Max deshizo la mochila por séptima vez, dispuesto a sacar un último objeto innecesario. Al final ordenó cuidadosamente una caja de medias de nailon, su brújula, una linterna, cerillas impermeables, tapones para los oídos y un mechero. Acomodó un rollo de bolsas de basura, una botella de dos litros de agua y un cazo pequeño, lleno de geles de glucosa. O dejaba fuera la manta térmica, de aluminio brillante, o el cuchillo de caza. Suspiró. Se enganchó el cuchillo al cinturón y dobló cuidadosamente la manta, devolviéndola al interior y esperando no arrepentirse más tarde. Sacó un fajo de billetes del cajón de su escritorio, lo dividió y metió la mitad en el bolsillo frontal de la mochila.

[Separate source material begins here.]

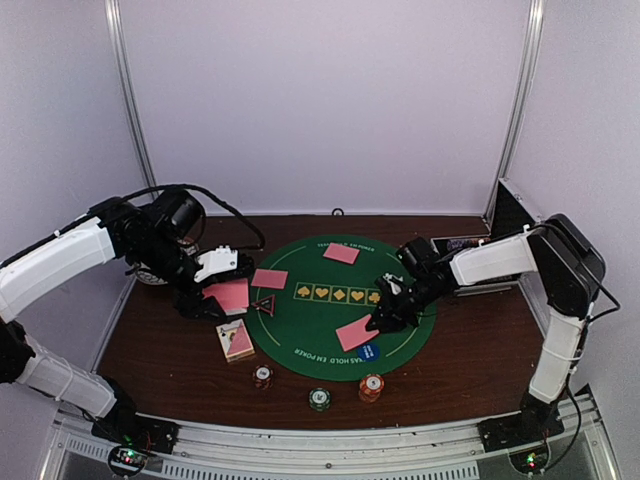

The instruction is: Distribute texas hold em gaming equipment

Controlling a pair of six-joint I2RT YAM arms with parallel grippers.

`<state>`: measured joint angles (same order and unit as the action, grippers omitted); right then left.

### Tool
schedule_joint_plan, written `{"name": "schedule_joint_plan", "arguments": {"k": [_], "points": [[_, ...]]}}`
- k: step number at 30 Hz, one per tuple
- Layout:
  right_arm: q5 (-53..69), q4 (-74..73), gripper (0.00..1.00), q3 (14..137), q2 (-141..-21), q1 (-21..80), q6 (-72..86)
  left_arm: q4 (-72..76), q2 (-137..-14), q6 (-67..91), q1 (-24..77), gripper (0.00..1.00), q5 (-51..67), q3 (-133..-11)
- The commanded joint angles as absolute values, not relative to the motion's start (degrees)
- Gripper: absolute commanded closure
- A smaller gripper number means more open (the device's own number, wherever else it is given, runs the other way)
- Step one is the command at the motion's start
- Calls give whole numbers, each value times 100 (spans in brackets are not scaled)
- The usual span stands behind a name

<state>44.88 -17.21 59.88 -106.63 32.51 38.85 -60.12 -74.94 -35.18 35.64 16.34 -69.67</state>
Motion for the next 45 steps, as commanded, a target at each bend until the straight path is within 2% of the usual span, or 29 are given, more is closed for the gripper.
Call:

Llevaba años preparándose para este momento. No era inteligente, pero no era tan tonto como para no saberlo. Estaba dispuesto a proteger una sola idea, porque las demás lo entorpecían. Un plan sencillo, sin grasa: esperar a que la civilización cayera por su peso, como caen las casas en las que no se vive. Reconstruirlo todo desde cero. Tener comunidades pequeñas, tribus, dedicadas a cuidarse y respetar los papeles de todos. Ahí estaban, «especializándose» (la especialización es para insectos), cada vez más ignorantes y domesticados, más crédulos, más anónimos. Dependientes de teléfonos que no saben reparar, de trabajos para robots, solo imitar y memorizar, imitar y memorizar, masticando para la máquina. Él quería que todos se dieran cuentan de que la civilización es una enfermedad, un cáncer de la libertad. Libre, libre, libre. Siempre que le habían dicho que era libre lo habían encadenado más pesadamente. Siempre un vasallo de alguien que le explicaba por qué estaba equivocado, que tenía poder sobre él porque sí, sin más, sin que le preguntaran, porque el resto lo había decidido. Pero él también podía decidir. Momento a momento. 2008: a la calle tras siete años de contar dinero ajeno en un zulo. Y decidió. Veinte kilos menos. Cien flexiones al día. 10 kilómetros por mañana. Un cubo de hormigón, de muros más gruesos que su altura, en la parcela de sus padres, carretera de las ermitas arriba, cerca de Las Jaras. Una mochila en la que meterse él mismo, como un útero del nuevo mundo, forrado de tarros de miel, leche en polvo, sal y harina envasada al vacío. Latas de carne, fruta y sopa, y garrafas de diez litros de agua por cientos, relucientes, un lago personal y secreto que pasaría gota a gota por su garganta.

Su móvil vibró. -«¿Entonces quieres que vaya?»

Estaba preparado para pasar su cuarentena. Cuando el gobierno dijo que el coronavirus no era grave, supo que la amenaza era real. Pero después de doce años, maldita su suerte, no podía cambiar el mundo solo. Con ella fuera, no.

-«Nos vemos en la parcela, mando ubicación».

Llegó temprano y repasó el inventario. Pensó en un tema de conversación para ella. Con mucho retraso, con demasiado ruido, Catalina apareció ante su vista. Un desconocido risueño le pasaba el brazo sobre los hombros.